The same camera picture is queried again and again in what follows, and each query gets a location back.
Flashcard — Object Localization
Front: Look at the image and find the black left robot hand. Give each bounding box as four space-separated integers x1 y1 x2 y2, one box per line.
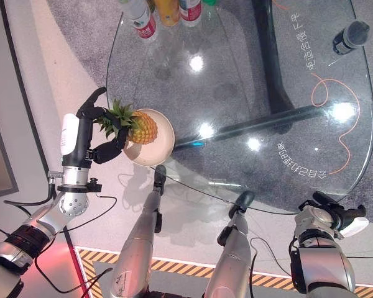
60 86 131 170

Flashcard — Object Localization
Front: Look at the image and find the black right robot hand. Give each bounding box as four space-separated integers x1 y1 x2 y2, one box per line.
312 191 370 238

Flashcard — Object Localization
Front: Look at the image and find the yellow pineapple with green leaves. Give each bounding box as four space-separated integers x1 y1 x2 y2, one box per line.
94 98 159 145

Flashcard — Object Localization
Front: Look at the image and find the cream round plate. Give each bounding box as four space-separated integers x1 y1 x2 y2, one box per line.
122 108 176 167

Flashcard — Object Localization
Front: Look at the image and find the silver right robot leg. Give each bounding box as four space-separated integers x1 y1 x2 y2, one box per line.
203 190 256 298

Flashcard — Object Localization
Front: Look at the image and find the silver robot leg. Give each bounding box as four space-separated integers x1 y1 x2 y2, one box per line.
203 190 256 298
107 164 168 298

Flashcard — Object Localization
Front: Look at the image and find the silver left robot leg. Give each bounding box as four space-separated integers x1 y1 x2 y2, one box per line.
107 164 168 298

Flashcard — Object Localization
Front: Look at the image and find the clear water bottle red label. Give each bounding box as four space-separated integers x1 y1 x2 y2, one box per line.
119 0 159 40
178 0 204 28

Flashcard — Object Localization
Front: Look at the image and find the orange juice bottle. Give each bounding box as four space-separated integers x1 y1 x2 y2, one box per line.
153 0 182 27

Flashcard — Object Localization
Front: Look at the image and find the grey carpet with orange line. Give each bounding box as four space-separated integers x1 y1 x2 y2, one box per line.
45 0 373 215

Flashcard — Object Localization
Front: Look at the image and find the yellow black hazard tape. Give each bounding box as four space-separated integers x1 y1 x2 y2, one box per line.
75 246 373 298

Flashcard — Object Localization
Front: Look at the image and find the black table base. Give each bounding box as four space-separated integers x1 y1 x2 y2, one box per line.
173 0 331 152

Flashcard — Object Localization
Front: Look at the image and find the dark bottle with black label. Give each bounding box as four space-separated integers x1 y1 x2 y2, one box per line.
332 20 372 56

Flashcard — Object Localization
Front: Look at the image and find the thick black wrist cable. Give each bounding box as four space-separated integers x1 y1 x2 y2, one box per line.
3 176 57 207

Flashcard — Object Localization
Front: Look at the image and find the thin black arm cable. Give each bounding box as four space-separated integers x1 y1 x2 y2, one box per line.
249 237 292 298
33 194 118 294

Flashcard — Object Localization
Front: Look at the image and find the grey framed wall panel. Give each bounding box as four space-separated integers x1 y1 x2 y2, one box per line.
0 89 20 201

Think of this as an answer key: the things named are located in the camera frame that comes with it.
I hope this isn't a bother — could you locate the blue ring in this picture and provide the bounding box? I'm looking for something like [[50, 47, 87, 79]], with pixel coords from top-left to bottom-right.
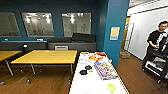
[[78, 58, 89, 65]]

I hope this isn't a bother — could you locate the long wooden table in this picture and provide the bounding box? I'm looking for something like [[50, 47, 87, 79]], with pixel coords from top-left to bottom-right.
[[10, 49, 78, 84], [0, 50, 23, 84]]

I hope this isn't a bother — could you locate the small yellow wall sign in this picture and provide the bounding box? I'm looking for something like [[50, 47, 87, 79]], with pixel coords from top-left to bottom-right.
[[110, 26, 121, 41]]

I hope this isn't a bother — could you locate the dark grey sofa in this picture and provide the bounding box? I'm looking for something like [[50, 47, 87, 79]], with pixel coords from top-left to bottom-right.
[[47, 37, 98, 52]]

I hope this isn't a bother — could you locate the red orange game box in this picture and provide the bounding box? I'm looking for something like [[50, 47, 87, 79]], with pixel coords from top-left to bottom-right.
[[88, 52, 108, 64]]

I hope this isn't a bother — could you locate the brown cardboard box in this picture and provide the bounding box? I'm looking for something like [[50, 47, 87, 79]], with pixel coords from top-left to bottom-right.
[[119, 50, 131, 60]]

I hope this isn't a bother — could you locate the black sofa cushion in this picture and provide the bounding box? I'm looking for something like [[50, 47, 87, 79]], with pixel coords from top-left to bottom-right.
[[71, 32, 96, 43]]

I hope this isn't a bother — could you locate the person in black shirt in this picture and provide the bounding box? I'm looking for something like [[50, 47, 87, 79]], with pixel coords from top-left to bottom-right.
[[146, 20, 168, 61]]

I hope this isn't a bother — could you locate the interior glass window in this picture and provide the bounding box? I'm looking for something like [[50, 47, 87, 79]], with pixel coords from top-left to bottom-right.
[[61, 12, 92, 38], [0, 12, 21, 38], [21, 12, 55, 38]]

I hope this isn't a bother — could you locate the white sofa label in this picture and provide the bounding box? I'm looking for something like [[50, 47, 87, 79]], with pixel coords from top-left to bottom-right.
[[54, 45, 69, 51]]

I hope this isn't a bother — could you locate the green bowl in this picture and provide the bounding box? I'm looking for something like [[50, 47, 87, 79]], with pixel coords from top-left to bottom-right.
[[107, 83, 117, 94]]

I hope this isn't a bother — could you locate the white bowl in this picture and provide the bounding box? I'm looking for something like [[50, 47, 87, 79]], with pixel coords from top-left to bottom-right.
[[81, 85, 93, 94]]

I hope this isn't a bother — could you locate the yellow air hockey table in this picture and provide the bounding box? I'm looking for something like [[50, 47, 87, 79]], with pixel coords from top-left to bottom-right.
[[68, 50, 130, 94]]

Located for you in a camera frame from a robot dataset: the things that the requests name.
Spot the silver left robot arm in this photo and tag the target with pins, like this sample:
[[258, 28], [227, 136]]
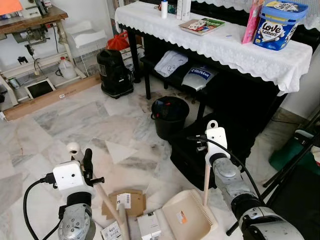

= = = = = = =

## AIM OF THE EXERCISE
If a record above holds a picture, leave the picture out and write out everything else exactly.

## SOLUTION FOR THIS EXERCISE
The same camera picture is queried again and again in what follows, and each query gets a location back.
Flashcard — Object Localization
Front: Look at the image and find the black left robot hand. Give each bounding box as four space-separated integers x1 y1 x2 y2, one box per line.
60 86 131 170

Flashcard — Object Localization
Front: Look at the image and find the black right robot hand. Give each bounding box as four space-separated integers x1 y1 x2 y2, one box per line.
312 191 370 238

Flashcard — Object Localization
Front: Look at the image and find the yellow pineapple with green leaves. Give each bounding box as four space-separated integers x1 y1 x2 y2, one box per line.
94 98 159 145

Flashcard — Object Localization
Front: Look at the image and find the cream round plate. Give each bounding box as four space-separated integers x1 y1 x2 y2, one box per line.
122 108 176 167

Flashcard — Object Localization
Front: Look at the image and find the silver right robot leg. Give each bounding box as four space-separated integers x1 y1 x2 y2, one box per line.
203 190 256 298

Flashcard — Object Localization
Front: Look at the image and find the silver robot leg. Give each bounding box as four space-separated integers x1 y1 x2 y2, one box per line.
203 190 256 298
107 164 168 298

Flashcard — Object Localization
Front: Look at the image and find the silver left robot leg. Give each bounding box as four space-separated integers x1 y1 x2 y2, one box per line.
107 164 168 298

Flashcard — Object Localization
Front: Look at the image and find the clear water bottle red label. Give each bounding box as four space-separated integers x1 y1 x2 y2, one box per line.
119 0 159 40
178 0 204 28

Flashcard — Object Localization
Front: Look at the image and find the orange juice bottle. Give each bounding box as four space-separated integers x1 y1 x2 y2, one box per line.
153 0 182 27

Flashcard — Object Localization
Front: Look at the image and find the grey carpet with orange line. Give each bounding box as four space-separated integers x1 y1 x2 y2, one box per line.
45 0 373 215

Flashcard — Object Localization
Front: Look at the image and find the yellow black hazard tape. Give each bounding box as four space-separated integers x1 y1 x2 y2, one box per line.
75 246 373 298

Flashcard — Object Localization
Front: Look at the image and find the black table base. Give each bounding box as four space-separated integers x1 y1 x2 y2, one box per line.
173 0 331 152

Flashcard — Object Localization
Front: Look at the image and find the dark bottle with black label. Give each bounding box as four space-separated integers x1 y1 x2 y2, one box per line.
332 20 372 56

Flashcard — Object Localization
Front: Look at the image and find the thick black wrist cable. Give each bounding box as four space-separated integers x1 y1 x2 y2, one box per line.
3 176 57 207

Flashcard — Object Localization
Front: Look at the image and find the thin black arm cable. Give each bounding box as four space-separated integers x1 y1 x2 y2, one box per line.
249 237 292 298
33 194 118 294

Flashcard — Object Localization
Front: Look at the image and find the grey framed wall panel. Give each bounding box as four space-separated integers x1 y1 x2 y2, one box per line.
0 89 20 201

Think of this as an answer key: the things named are located in the camera frame that comes with it.
I hope this isn't a bother — could you locate the blue ring in this picture and provide the bounding box? I'm looking for something like [[50, 47, 87, 79]], with pixel coords from top-left to bottom-right.
[[78, 58, 89, 65]]

I hope this isn't a bother — could you locate the long wooden table in this picture and provide the bounding box? I'm looking for something like [[50, 47, 87, 79]], with pixel coords from top-left to bottom-right.
[[10, 49, 78, 84], [0, 50, 23, 84]]

I hope this isn't a bother — could you locate the small yellow wall sign in this picture and provide the bounding box? I'm looking for something like [[50, 47, 87, 79]], with pixel coords from top-left to bottom-right.
[[110, 26, 121, 41]]

I hope this isn't a bother — could you locate the dark grey sofa in this picture and provide the bounding box? I'm looking for something like [[50, 47, 87, 79]], with pixel coords from top-left to bottom-right.
[[47, 37, 98, 52]]

I hope this isn't a bother — could you locate the red orange game box in this picture and provide the bounding box? I'm looking for something like [[50, 47, 87, 79]], with pixel coords from top-left to bottom-right.
[[88, 52, 108, 64]]

I hope this isn't a bother — could you locate the brown cardboard box in this picture and provide the bounding box? I'm looking for something like [[50, 47, 87, 79]], with pixel coords from top-left to bottom-right.
[[119, 50, 131, 60]]

I hope this isn't a bother — could you locate the black sofa cushion in this picture and provide the bounding box? I'm looking for something like [[50, 47, 87, 79]], with pixel coords from top-left to bottom-right.
[[71, 32, 96, 43]]

I hope this isn't a bother — could you locate the person in black shirt in this picture and provide the bounding box? I'm looking for something like [[50, 47, 87, 79]], with pixel coords from top-left to bottom-right.
[[146, 20, 168, 61]]

I hope this isn't a bother — could you locate the interior glass window in this picture and provide the bounding box? I'm looking for something like [[50, 47, 87, 79]], with pixel coords from top-left to bottom-right.
[[61, 12, 92, 38], [0, 12, 21, 38], [21, 12, 55, 38]]

I hope this isn't a bother — could you locate the white sofa label in this picture and provide the bounding box? I'm looking for something like [[50, 47, 87, 79]], with pixel coords from top-left to bottom-right.
[[54, 45, 69, 51]]

I hope this isn't a bother — could you locate the green bowl in this picture and provide the bounding box? I'm looking for something like [[50, 47, 87, 79]], with pixel coords from top-left to bottom-right.
[[107, 83, 117, 94]]

I hope this isn't a bother — could you locate the white bowl in this picture and provide the bounding box? I'm looking for something like [[50, 47, 87, 79]], with pixel coords from top-left to bottom-right.
[[81, 85, 93, 94]]

I hope this isn't a bother — could you locate the yellow air hockey table in this picture and provide the bounding box? I'm looking for something like [[50, 47, 87, 79]], with pixel coords from top-left to bottom-right.
[[68, 50, 130, 94]]

Located for you in a camera frame from a robot dataset: the things that the requests name.
Spot the silver left robot arm in this photo and tag the target with pins, like this sample:
[[258, 28], [227, 136]]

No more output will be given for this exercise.